By Julie Watts

SACRAMENTO (CBS13) — Governor Newsom announced his $222 billion budget proposal on Friday.

The budget is expands funding for health care, education, and the homeless crisis. Newsom is also aiming to drive down the price of prescription drugs. He wants California to become the first state in the nation to establish its own drug label and extend health care to older, low-income immigrants who are in the country illegally.

CBS13 investigative reporter Julie Watts sat down with the Governor on Friday to discuss what the budget proposal means for Californians’ day-to-day cost of living.

We gave the governor an example of a viewer who makes $60,000 a year, too much to qualify for the expanded earned income tax credit. She lives in a high fire danger area, so she can’t get fire insurance. She has high prescription drug costs, and she has to pay for child care because her kid’s kindergarten is only half-day.

Last year the governor vetoed a bill that would have made mandated full-day kindergarten to get rid of that cost.

The following is part of the Q&A between Julie and Governor Newsom:

Julie: How does this budget impact those folks who aren’t at the poverty level but can’t survive in California?

Newsom: “Well, she probably is the biggest beneficiary, of not just this year’s budget but last year’s budget. We put $300 million to expand full-day kindergarten, and did more to improve the quality of the education of her child than we ever have in the past, and we’ve provided now unprecedented healthcare coverage and subsidies that she otherwise would not have been afforded. They’re deeper subsidies and we’ve expanded it  in case she earns $70,000+ which would trigger, in the past, a 400% double poverty level where she would have gotten nothing. So she is exactly the person we had in mind with this year’s budget.”

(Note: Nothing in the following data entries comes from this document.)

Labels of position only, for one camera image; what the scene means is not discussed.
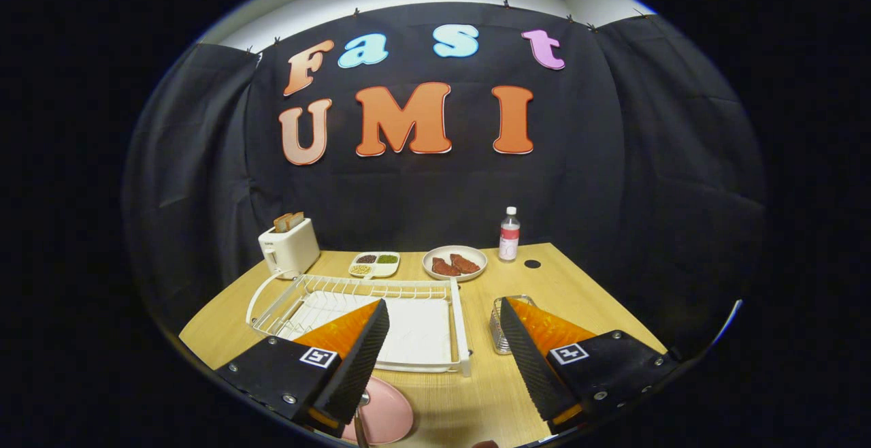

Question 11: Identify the white divided dish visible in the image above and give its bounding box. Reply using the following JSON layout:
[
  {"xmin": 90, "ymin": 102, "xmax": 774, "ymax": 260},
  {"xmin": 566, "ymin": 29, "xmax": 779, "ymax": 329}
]
[{"xmin": 348, "ymin": 251, "xmax": 401, "ymax": 280}]

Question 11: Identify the white round plate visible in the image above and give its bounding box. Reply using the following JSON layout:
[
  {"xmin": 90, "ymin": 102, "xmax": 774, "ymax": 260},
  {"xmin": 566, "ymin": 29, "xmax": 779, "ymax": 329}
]
[{"xmin": 422, "ymin": 245, "xmax": 489, "ymax": 281}]

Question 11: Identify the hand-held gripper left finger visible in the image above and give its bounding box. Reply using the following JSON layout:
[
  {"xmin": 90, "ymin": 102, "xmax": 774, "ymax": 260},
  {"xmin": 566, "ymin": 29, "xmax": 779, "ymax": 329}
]
[{"xmin": 214, "ymin": 298, "xmax": 391, "ymax": 435}]

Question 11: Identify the white wire dish rack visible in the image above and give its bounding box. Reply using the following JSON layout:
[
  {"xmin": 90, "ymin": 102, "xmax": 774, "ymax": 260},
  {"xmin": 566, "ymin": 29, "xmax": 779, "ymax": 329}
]
[{"xmin": 252, "ymin": 274, "xmax": 472, "ymax": 377}]

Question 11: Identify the metal wire basket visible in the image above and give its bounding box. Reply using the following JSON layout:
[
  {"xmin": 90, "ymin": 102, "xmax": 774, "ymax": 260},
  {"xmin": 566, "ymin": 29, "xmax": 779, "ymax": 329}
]
[{"xmin": 489, "ymin": 295, "xmax": 538, "ymax": 355}]

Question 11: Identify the metal spoon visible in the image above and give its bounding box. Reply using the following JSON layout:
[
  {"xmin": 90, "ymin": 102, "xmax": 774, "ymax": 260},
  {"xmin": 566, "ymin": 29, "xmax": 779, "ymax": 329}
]
[{"xmin": 352, "ymin": 390, "xmax": 372, "ymax": 448}]

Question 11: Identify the white toaster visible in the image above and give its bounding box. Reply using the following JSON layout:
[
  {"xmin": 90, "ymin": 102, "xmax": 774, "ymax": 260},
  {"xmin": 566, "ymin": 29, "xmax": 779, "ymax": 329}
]
[{"xmin": 258, "ymin": 218, "xmax": 321, "ymax": 280}]

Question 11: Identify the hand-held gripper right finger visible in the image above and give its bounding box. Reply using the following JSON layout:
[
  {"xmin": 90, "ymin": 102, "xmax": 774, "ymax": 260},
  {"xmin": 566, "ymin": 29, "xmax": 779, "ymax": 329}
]
[{"xmin": 499, "ymin": 296, "xmax": 681, "ymax": 434}]

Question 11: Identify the pink plate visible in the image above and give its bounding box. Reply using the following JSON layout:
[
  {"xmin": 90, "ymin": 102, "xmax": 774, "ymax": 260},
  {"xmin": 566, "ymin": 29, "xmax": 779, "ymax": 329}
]
[{"xmin": 340, "ymin": 377, "xmax": 414, "ymax": 445}]

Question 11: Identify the clear bottle with red label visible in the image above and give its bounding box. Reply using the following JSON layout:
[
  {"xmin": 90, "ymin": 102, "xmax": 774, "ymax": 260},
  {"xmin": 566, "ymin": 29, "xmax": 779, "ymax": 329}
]
[{"xmin": 498, "ymin": 206, "xmax": 521, "ymax": 263}]

Julie: We are dealing with a lot of viewers who are fleeing the state, mostly because they can’t afford to keep thier homesin the foothills because they can’t get insurance. How does this budget address that?

Newsom: “We have over $100 million in home hardening support, which ultimately helps with requirements  for insurance…defensible space, specifically $75 million for grants.”

Julie: So people will be able to apply for that money to help increase their defensible space and hopefully insurers will choose to insure them?

Newsom: “We’re going to do more on insurance reform. That’s a separate conversation being done parallel with our budget.”

Newsom also spoke about the new prescription drug program and expanded paid family leave, which still does not apply to public employees like first responders and teachers.

You can watch the full interview below:

State lawmakers have until June 15th to vote on the budget.